The polis and its origins or evolution do not loom over this volume, and many authors are able to address social dynamics and political institutions without resorting to a polis-framework at once essentialist and exceptional. This seems to be a productive turn in the field. In looking for multiple communities rather than a single political structure, many of the papers examine kinship and families. For example, several authors argue for some form of kinship in cemeteries (D’Onofrio, Kontopanagou, Wilde, Doronzio).[3] Outside of cemeteries, Mussa (working on tamiai) provides inscriptional evidence from the Acropolis in support of strong family ties. In all of these chapters, the authors do not place the family prior to or in opposition to the polis, although how to integrate familial with civic communities is not always clear; in other words, how kinship co-existed with a social structure that led to a monumental Acropolis (Sioumpara) and an impressive Telesterion (Kaoura). Two different possibilities are offered by Duplouy and Guía, the first advocating a model of personal performance of civic belonging, where there is a circumscribed role for families, the second using the (now highly contested) term “nobles” to posit a social class based on descent that provided political leadership.

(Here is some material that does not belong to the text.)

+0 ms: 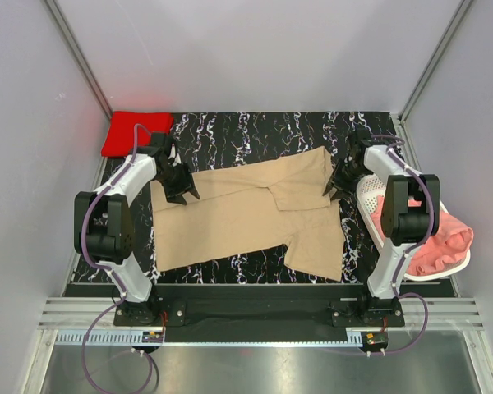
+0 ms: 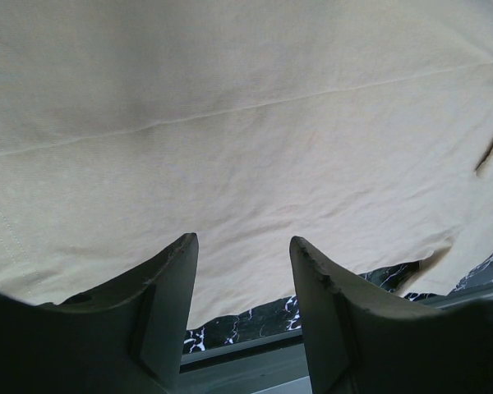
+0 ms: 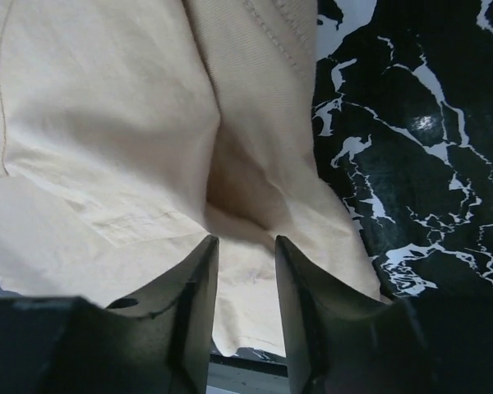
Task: Fold and stack the t-shirts
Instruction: Fold the tshirt
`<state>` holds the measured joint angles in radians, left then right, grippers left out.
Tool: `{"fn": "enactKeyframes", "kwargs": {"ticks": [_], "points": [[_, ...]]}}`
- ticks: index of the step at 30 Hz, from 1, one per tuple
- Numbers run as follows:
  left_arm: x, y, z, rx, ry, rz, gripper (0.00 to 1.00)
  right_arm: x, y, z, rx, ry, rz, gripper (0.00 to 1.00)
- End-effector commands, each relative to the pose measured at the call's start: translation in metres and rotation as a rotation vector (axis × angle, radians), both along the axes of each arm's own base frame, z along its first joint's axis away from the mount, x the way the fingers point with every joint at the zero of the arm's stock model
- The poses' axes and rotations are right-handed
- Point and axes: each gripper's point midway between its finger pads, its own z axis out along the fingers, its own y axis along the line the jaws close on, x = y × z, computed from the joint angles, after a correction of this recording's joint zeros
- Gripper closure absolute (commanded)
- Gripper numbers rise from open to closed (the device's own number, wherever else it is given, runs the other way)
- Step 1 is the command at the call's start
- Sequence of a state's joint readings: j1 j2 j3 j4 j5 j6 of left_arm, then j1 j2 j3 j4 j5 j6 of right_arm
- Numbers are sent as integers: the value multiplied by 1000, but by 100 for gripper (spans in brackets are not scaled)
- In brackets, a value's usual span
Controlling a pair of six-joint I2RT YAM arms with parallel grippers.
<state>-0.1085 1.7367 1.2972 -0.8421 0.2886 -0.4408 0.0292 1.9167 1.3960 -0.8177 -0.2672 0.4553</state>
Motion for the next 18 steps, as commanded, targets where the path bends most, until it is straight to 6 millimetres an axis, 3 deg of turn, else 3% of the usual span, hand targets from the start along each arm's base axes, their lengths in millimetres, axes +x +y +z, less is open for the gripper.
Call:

The Persian Wars mark the end of this book’s period of study, and it is interesting that there is barely a trace of this conflict in the pages (with the obvious exception of Graml, and also see Capozzoli). While some of the earlier chapters focusing on archaeology draw attention to Mediterranean connections (Wilde mentioning a Mediterranean elite and Kaoura seeing Cycladic links in the Telesterion), this “global” perspective diminishes as authors move into the 6th century and into institutional and political history, treating Athens implicitly as exceptional without explaining why. This is not a criticism of a book that by necessity makes no aim to be comprehensive; it is an observation: when we write studies of Athens isolated from Attica, the rest of Greece, and the Mediterranean, inevitably there are some significant lacunae.

Together the contributions in this book offer excellent and valuable scholarship on Athens from the Submycenaean through Archaic periods, with a range of perspectives and methods, and many insights. They provide new data, overturn old assumptions, and open up questions for further study, research, and reflection.

Notes

[1] See also Annarita Doronzio, Athen Im 7. Jahrhundert v. Chr.: Räume Und Funde Der Frühen Polis, Berlin and Boston (2018).

[2] The text in this report is repeated in a more recent publication focused on the analysis of the bones from the mass burials: Anne Ingvarsson and Ylva Bäckström, “Bioarchaeological Field Analysis of Human Remains from the Mass Graves at Phaleron, Greece,” Opuscala 12 (2019), pp. 7-158.

[3] Osteological studies of burials, such as the ongoing work on the Phaleron cemetery by Jane Buikstra and the American School of Classical Studies at Athens, may well revolutionize our understanding of kinship and community.